• **Your instructions**
Below are the records; pull every line that includes "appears".

Collected data
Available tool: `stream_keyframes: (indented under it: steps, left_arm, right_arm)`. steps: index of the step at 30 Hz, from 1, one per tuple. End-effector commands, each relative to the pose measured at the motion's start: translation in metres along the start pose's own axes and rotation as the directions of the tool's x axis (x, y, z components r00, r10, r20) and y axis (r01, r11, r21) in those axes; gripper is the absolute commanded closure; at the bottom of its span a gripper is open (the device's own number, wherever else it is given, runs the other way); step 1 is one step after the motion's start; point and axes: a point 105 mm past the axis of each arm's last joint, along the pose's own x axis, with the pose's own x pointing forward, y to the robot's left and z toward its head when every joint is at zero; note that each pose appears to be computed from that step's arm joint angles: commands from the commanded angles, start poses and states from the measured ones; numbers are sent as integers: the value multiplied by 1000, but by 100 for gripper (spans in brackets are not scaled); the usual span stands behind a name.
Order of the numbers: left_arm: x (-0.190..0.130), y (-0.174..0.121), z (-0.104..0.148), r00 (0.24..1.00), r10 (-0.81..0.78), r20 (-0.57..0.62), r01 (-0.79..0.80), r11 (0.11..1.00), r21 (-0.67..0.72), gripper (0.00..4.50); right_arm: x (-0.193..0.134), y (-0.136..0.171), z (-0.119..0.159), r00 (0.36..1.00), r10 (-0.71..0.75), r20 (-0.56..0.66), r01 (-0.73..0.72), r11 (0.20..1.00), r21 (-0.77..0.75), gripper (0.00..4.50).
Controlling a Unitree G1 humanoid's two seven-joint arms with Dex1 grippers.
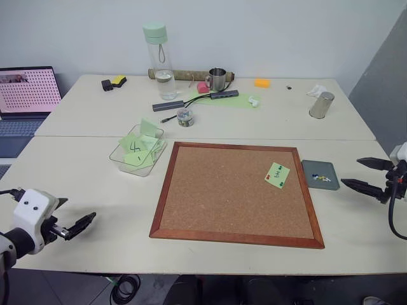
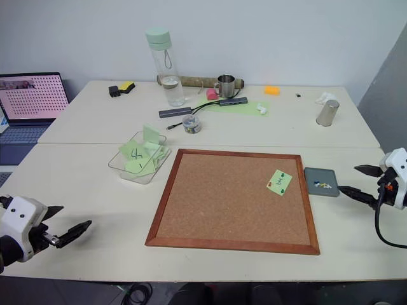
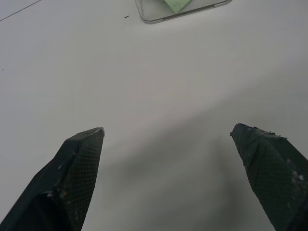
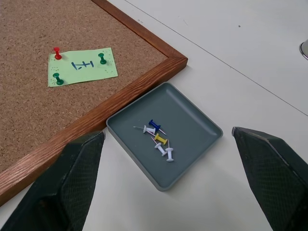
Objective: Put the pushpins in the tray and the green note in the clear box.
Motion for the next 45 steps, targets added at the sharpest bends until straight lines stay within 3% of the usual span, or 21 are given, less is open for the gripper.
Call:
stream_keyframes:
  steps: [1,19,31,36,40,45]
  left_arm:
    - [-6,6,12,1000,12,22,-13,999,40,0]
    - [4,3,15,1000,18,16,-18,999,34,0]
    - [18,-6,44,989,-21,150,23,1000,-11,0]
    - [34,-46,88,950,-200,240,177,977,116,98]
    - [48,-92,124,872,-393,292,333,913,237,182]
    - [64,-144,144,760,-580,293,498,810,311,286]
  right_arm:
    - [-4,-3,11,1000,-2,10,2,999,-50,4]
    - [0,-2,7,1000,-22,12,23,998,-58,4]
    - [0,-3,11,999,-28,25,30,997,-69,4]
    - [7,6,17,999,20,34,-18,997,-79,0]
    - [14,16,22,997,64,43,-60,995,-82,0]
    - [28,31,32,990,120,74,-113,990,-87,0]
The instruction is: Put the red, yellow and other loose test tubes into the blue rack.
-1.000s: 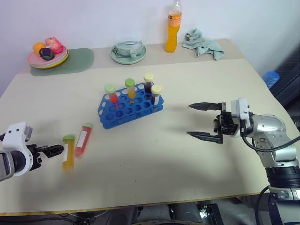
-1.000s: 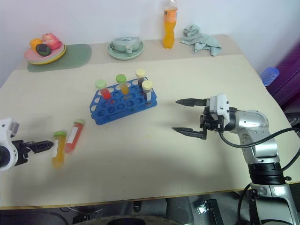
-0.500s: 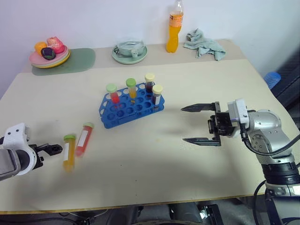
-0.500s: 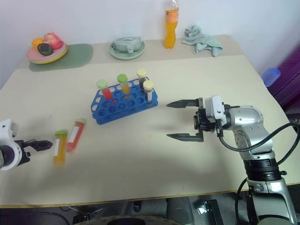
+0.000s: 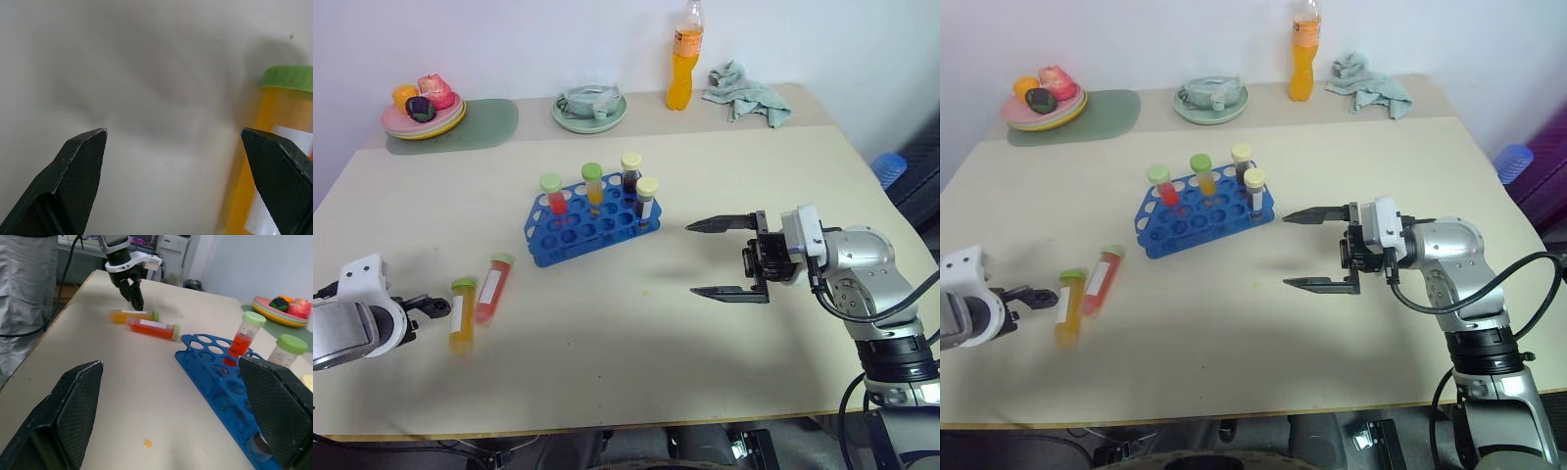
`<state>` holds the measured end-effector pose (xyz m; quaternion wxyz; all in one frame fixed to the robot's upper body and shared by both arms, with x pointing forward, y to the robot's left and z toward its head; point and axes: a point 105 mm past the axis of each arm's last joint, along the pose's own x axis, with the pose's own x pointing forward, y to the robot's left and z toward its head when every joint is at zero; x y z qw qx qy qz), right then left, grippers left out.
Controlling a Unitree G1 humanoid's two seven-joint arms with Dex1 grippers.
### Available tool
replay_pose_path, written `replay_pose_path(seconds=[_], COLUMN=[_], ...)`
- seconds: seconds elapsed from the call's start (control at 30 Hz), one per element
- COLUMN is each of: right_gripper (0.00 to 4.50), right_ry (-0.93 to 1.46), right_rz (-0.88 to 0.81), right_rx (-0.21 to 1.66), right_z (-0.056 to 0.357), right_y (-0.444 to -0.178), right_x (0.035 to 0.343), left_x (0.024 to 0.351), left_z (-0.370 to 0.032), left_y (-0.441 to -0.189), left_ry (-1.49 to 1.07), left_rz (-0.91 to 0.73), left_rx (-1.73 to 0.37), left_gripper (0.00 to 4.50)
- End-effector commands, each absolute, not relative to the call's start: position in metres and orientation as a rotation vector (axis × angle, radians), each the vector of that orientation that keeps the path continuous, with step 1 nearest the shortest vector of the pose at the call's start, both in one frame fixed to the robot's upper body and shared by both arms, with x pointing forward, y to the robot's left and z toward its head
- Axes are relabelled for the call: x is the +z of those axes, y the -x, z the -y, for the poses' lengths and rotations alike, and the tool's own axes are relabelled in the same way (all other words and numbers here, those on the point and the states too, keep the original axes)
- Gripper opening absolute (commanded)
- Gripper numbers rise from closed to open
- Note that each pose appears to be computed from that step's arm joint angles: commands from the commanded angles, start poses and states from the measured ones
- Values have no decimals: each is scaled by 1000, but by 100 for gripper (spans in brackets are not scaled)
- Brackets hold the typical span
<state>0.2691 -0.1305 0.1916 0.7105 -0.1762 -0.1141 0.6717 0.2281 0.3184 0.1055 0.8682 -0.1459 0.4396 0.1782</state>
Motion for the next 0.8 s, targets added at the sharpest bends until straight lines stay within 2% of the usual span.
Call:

• **Final answer**
Available tool: `stream_keyframes: (indented under it: steps, left_arm, right_arm)`. steps: index of the step at 30 Hz, from 1, one per tuple. End-effector commands, each relative to the pose measured at the motion's start: translation in metres along the start pose's own axes and rotation as the directions of the tool's x axis (x, y, z components r00, r10, r20) and y axis (r01, r11, r21) in those axes; gripper is the absolute commanded closure; at the bottom of its span a gripper is open (the device's own number, wherever else it is given, runs the other way); step 1 is one step after the motion's start; point and axes: a point 105 mm past the axis of each arm's last joint, along the pose's own x axis, with the pose's own x pointing forward, y to the robot's left and z toward its head when every joint is at zero; note that each pose appears to be computed from that step's arm joint angles: commands from the commanded angles, start poses and states from the measured ones; numbers are sent as integers: the value multiplied by 1000, but by 100 for gripper (spans in brackets are not scaled); the usual span stands behind a name.
- Note that each pose appears to be computed from that step's arm joint angles: commands from the commanded angles, start poses and states from the measured ones

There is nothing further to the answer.